▶ **Instructions for the task**: Without skipping or changing anything, print all the entries.

▶ **Records supplied**:
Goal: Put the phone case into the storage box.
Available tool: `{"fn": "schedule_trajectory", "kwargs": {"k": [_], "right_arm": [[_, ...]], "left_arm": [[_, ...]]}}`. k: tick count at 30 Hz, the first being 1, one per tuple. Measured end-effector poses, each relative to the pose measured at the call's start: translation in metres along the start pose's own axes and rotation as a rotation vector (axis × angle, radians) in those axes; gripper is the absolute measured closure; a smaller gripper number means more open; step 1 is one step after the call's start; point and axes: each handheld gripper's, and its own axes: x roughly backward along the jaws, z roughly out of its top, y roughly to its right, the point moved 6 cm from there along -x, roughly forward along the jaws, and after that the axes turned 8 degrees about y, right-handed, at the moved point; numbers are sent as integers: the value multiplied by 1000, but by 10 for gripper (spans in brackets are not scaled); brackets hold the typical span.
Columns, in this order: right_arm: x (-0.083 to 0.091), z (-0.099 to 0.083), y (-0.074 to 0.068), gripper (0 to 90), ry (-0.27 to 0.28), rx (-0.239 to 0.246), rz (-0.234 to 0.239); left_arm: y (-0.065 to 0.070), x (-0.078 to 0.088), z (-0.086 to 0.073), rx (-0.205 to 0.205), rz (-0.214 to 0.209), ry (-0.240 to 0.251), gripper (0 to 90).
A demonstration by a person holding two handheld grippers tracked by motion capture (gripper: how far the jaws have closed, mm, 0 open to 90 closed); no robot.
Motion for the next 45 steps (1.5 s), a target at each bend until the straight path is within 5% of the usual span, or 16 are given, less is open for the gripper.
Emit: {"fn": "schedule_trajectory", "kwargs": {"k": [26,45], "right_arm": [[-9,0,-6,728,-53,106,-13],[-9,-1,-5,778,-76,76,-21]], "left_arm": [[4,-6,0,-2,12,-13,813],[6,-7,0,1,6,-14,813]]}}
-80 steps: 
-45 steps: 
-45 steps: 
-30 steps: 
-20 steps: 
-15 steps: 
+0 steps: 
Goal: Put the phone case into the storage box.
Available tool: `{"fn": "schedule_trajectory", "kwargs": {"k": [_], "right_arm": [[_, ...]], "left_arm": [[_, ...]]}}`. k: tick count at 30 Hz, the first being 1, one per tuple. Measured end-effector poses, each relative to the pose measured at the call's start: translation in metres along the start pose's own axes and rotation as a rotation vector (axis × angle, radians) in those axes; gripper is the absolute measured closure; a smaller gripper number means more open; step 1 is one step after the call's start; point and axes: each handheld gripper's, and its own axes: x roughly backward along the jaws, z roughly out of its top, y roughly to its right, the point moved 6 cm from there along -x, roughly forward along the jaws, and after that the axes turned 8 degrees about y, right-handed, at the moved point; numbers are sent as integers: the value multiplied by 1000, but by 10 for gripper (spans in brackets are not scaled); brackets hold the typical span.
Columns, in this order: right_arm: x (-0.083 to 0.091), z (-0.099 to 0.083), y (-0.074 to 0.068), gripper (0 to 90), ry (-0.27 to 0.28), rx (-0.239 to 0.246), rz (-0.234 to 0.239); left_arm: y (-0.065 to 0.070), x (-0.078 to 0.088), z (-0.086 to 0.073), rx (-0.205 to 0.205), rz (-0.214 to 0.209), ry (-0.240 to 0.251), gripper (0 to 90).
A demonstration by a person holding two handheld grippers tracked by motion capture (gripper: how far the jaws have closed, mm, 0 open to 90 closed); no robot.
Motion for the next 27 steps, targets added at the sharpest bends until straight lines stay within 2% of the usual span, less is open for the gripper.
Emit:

▶ **Answer area**:
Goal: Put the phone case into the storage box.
Available tool: `{"fn": "schedule_trajectory", "kwargs": {"k": [_], "right_arm": [[_, ...]], "left_arm": [[_, ...]]}}`. k: tick count at 30 Hz, the first being 1, one per tuple. Measured end-effector poses, each relative to the pose measured at the call's start: translation in metres along the start pose's own axes and rotation as a rotation vector (axis × angle, radians) in those axes; gripper is the absolute measured closure; a smaller gripper number means more open; step 1 is one step after the call's start; point and axes: each handheld gripper's, and its own axes: x roughly backward along the jaws, z roughly out of its top, y roughly to its right, the point moved 6 cm from there along -x, roughly forward along the jaws, and after that the axes turned 8 degrees about y, right-handed, at the moved point; numbers are sent as integers: the value multiplied by 1000, but by 10 for gripper (spans in brackets are not scaled); brackets hold the typical span.
Columns, in this order: right_arm: x (-0.083 to 0.091), z (-0.099 to 0.083), y (-0.074 to 0.068), gripper (0 to 90), ry (-0.27 to 0.28), rx (-0.239 to 0.246), rz (-0.234 to 0.239); left_arm: y (-0.065 to 0.070), x (-0.078 to 0.088), z (-0.086 to 0.073), rx (-0.205 to 0.205), rz (-0.214 to 0.209), ry (-0.240 to 0.251), gripper (0 to 90).
A demonstration by a person holding two handheld grippers tracked by motion capture (gripper: how far the jaws have closed, mm, 0 open to 90 closed); no robot.
Motion for the next 45 steps (1.5 s), a target at each bend until the straight path is within 5% of the usual span, or 16 are given, less is open for the gripper.
Emit: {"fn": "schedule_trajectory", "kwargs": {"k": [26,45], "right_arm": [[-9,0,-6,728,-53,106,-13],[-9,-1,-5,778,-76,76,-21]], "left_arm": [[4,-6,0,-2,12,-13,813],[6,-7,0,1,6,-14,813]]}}
-80 steps: 
-45 steps: 
-45 steps: 
-30 steps: 
-20 steps: 
-15 steps: 
+0 steps: 
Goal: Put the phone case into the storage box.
Available tool: `{"fn": "schedule_trajectory", "kwargs": {"k": [_], "right_arm": [[_, ...]], "left_arm": [[_, ...]]}}`. k: tick count at 30 Hz, the first being 1, one per tuple. Measured end-effector poses, each relative to the pose measured at the call's start: translation in metres along the start pose's own axes and rotation as a rotation vector (axis × angle, radians) in those axes; gripper is the absolute measured closure; a smaller gripper number means more open; step 1 is one step after the call's start; point and axes: each handheld gripper's, and its own axes: x roughly backward along the jaws, z roughly out of its top, y roughly to its right, the point moved 6 cm from there along -x, roughly forward along the jaws, and after that the axes turned 8 degrees about y, right-handed, at the moved point; numbers are sent as integers: the value multiplied by 1000, but by 10 for gripper (spans in brackets are not scaled); brackets hold the typical span.
Columns, in this order: right_arm: x (-0.083 to 0.091), z (-0.099 to 0.083), y (-0.074 to 0.068), gripper (0 to 90), ry (-0.27 to 0.28), rx (-0.239 to 0.246), rz (-0.234 to 0.239); left_arm: y (-0.065 to 0.070), x (-0.078 to 0.088), z (-0.086 to 0.073), rx (-0.205 to 0.205), rz (-0.214 to 0.209), ry (-0.240 to 0.251), gripper (0 to 90).
A demonstration by a person holding two handheld grippers tracked by motion capture (gripper: how far the jaws have closed, mm, 0 open to 90 closed); no robot.
Motion for the next 27 steps, targets added at the sharpest bends until straight lines stay within 2% of the usual span, less is open for the gripper.
Emit:

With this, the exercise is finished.